• **What you have to do**
Could you return the full listing, every line exactly as given?

• **Given material**
......

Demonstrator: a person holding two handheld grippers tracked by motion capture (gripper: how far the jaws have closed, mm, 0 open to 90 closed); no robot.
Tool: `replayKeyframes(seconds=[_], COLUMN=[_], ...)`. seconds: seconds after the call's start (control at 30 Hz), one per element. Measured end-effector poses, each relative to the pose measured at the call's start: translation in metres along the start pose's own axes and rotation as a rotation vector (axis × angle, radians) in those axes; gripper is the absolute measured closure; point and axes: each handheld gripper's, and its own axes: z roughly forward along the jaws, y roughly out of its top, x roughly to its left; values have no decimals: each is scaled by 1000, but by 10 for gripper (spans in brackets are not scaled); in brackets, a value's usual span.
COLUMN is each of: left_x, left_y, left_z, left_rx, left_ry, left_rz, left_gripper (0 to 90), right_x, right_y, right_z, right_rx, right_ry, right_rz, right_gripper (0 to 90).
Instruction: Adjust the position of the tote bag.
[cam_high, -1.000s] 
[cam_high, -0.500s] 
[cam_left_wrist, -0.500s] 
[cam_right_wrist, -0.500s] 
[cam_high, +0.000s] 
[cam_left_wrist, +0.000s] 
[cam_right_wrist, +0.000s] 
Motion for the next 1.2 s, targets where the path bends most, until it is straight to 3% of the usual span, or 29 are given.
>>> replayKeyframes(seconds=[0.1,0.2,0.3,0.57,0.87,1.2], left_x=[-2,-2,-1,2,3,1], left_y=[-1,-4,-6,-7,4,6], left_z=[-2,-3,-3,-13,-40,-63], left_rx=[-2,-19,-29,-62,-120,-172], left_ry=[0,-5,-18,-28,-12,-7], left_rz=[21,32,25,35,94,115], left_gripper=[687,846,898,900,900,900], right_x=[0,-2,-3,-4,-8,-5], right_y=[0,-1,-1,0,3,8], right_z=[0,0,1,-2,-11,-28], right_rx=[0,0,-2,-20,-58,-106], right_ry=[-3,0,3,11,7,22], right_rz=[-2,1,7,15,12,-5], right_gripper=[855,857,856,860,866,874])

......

• **Response area**
Demonstrator: a person holding two handheld grippers tracked by motion capture (gripper: how far the jaws have closed, mm, 0 open to 90 closed); no robot.
Tool: `replayKeyframes(seconds=[_], COLUMN=[_], ...)`. seconds: seconds after the call's start (control at 30 Hz), one per element. Measured end-effector poses, each relative to the pose measured at the call's start: translation in metres along the start pose's own axes and rotation as a rotation vector (axis × angle, radians) in those axes; gripper is the absolute measured closure; point and axes: each handheld gripper's, and its own axes: z roughly forward along the jaws, y roughly out of its top, x roughly to its left; values have no decimals: each is scaled by 1000, but by 10 for gripper (spans in brackets are not scaled); in brackets, a value's usual span.
COLUMN is each of: left_x, left_y, left_z, left_rx, left_ry, left_rz, left_gripper (0 to 90), right_x, right_y, right_z, right_rx, right_ry, right_rz, right_gripper (0 to 90).
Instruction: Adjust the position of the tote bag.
[cam_high, -1.000s] 
[cam_high, -0.500s] 
[cam_left_wrist, -0.500s] 
[cam_right_wrist, -0.500s] 
[cam_high, +0.000s] 
[cam_left_wrist, +0.000s] 
[cam_right_wrist, +0.000s] 
Motion for the next 1.2 s, targets where the path bends most, until it is straight to 3% of the usual span, or 29 are given.
>>> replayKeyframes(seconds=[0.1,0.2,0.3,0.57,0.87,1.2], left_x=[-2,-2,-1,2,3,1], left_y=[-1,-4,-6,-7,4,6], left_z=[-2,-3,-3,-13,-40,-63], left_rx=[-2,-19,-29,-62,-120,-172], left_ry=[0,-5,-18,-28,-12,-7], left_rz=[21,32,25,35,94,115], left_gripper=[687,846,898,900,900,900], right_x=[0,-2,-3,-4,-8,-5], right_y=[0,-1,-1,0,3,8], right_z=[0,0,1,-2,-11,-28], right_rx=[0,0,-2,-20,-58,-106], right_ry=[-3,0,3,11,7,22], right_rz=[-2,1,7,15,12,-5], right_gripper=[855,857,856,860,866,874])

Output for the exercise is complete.